> [Work order]:
Output the listing word for word, minus images.

> [Given material]:

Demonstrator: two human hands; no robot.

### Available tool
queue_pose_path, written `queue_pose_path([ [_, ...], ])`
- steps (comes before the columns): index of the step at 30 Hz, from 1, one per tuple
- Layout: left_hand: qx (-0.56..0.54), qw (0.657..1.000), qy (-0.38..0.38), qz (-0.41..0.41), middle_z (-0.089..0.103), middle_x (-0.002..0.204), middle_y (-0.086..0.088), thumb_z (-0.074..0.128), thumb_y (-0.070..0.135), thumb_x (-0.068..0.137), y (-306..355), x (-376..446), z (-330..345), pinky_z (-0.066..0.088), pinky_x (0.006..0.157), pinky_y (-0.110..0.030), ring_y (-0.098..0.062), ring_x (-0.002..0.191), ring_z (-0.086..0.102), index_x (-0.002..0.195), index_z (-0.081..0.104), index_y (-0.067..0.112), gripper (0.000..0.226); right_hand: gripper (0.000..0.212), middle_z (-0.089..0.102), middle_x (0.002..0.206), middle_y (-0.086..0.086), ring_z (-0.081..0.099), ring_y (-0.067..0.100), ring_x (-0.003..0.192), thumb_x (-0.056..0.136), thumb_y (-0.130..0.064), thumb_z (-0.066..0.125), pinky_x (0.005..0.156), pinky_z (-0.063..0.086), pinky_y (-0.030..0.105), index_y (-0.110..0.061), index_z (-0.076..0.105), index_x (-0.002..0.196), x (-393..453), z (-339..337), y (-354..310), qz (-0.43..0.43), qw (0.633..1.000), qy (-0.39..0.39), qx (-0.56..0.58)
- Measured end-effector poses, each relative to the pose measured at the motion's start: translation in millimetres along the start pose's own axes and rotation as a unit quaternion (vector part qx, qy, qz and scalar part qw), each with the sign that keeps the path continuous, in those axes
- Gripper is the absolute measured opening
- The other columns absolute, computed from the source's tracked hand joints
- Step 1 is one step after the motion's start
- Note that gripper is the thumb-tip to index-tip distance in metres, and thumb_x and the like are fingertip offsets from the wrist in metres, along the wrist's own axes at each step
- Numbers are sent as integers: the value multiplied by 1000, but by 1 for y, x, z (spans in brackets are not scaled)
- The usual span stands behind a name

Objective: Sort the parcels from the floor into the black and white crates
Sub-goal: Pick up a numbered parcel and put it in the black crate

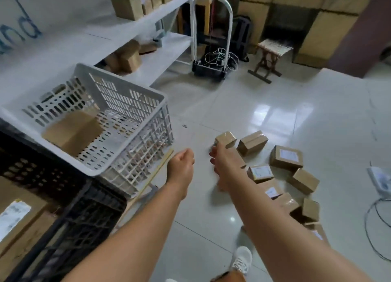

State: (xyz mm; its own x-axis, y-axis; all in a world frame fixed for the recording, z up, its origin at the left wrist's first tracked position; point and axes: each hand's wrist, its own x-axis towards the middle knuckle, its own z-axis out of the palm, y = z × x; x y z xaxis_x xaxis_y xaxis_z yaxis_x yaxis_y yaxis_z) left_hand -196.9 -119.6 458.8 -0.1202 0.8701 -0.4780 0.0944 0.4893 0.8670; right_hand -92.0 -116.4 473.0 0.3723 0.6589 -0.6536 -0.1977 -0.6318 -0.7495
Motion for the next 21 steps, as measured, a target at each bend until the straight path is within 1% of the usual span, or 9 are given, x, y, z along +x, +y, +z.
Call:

> [Solution for this problem]:
Demonstrator: two human hands; no robot.

### Available tool
queue_pose_path, written `queue_pose_path([ [_, ...], ])`
- steps (comes before the columns): index of the step at 30 Hz, from 1, one per tuple
- Layout: left_hand: qx (-0.56..0.54), qw (0.657..1.000), qy (-0.38..0.38), qz (-0.41..0.41), middle_z (-0.089..0.103), middle_x (-0.002..0.204), middle_y (-0.086..0.088), thumb_z (-0.074..0.128), thumb_y (-0.070..0.135), thumb_x (-0.068..0.137), y (-306..355), x (-376..446), z (-330..345), pinky_z (-0.066..0.088), pinky_x (0.006..0.157), pinky_y (-0.110..0.030), ring_y (-0.098..0.062), ring_x (-0.002..0.191), ring_z (-0.086..0.102), index_x (-0.002..0.195), index_z (-0.081..0.104), index_y (-0.067..0.112), gripper (0.000..0.226); right_hand: gripper (0.000..0.212), middle_z (-0.089..0.102), middle_x (0.002..0.206), middle_y (-0.086..0.086), ring_z (-0.081..0.099), ring_y (-0.067..0.100), ring_x (-0.003..0.192), thumb_x (-0.056..0.136), thumb_y (-0.130..0.064), thumb_z (-0.066..0.125), pinky_x (0.005..0.156), pinky_z (-0.063..0.086), pinky_y (-0.030..0.105), index_y (-0.110..0.061), index_z (-0.076..0.105), index_x (-0.002..0.196), x (-393..453), z (-339..337), y (-354..310), qz (-0.43..0.43), qw (0.633..1.000), qy (-0.39..0.39), qx (-0.56..0.58)
- Measured end-effector poses, each relative to the pose measured at the motion's start: translation in millimetres along the start pose's own axes and rotation as a unit quaternion (vector part qx, qy, qz and scalar part qw), each with the sign that keeps the path continuous, in those axes
- Gripper is the absolute measured opening
- The other columns absolute, computed from the source's tracked hand joints
- Step 1 is one step after the motion's start
- Note that gripper is the thumb-tip to index-tip distance in metres, and thumb_x and the like are fingertip offsets from the wrist in metres, along the wrist's own axes at each step
- Numbers are sent as integers: the value multiplied by 1000, but by 1 for y, x, z (spans in brackets are not scaled)
- The usual span stands behind a name

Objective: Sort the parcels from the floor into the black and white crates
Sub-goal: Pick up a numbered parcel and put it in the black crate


State: (xyz mm; its own x-axis, y-axis; all in a world frame fixed for the recording, z up, its origin at the left wrist's first tracked position; point and axes: each hand's wrist, its own x-axis towards the middle knuckle, its own z-axis out of the palm, y = z × x; x y z xaxis_x xaxis_y xaxis_z yaxis_x yaxis_y yaxis_z) left_hand -196.9 -119.6 458.8 -0.1202 0.8701 -0.4780 0.0944 0.4893 0.8670; right_hand -92.0 -116.4 473.0 0.3723 0.6589 -0.6536 -0.1977 -0.6318 -0.7495
Motion for the next 21 steps, as measured, a target at each bend until the straight path is within 1% of the usual span, or 9 are given, x, y, z along +x, +y, +z.
Call:

Work on this exercise is finished, so nothing remains.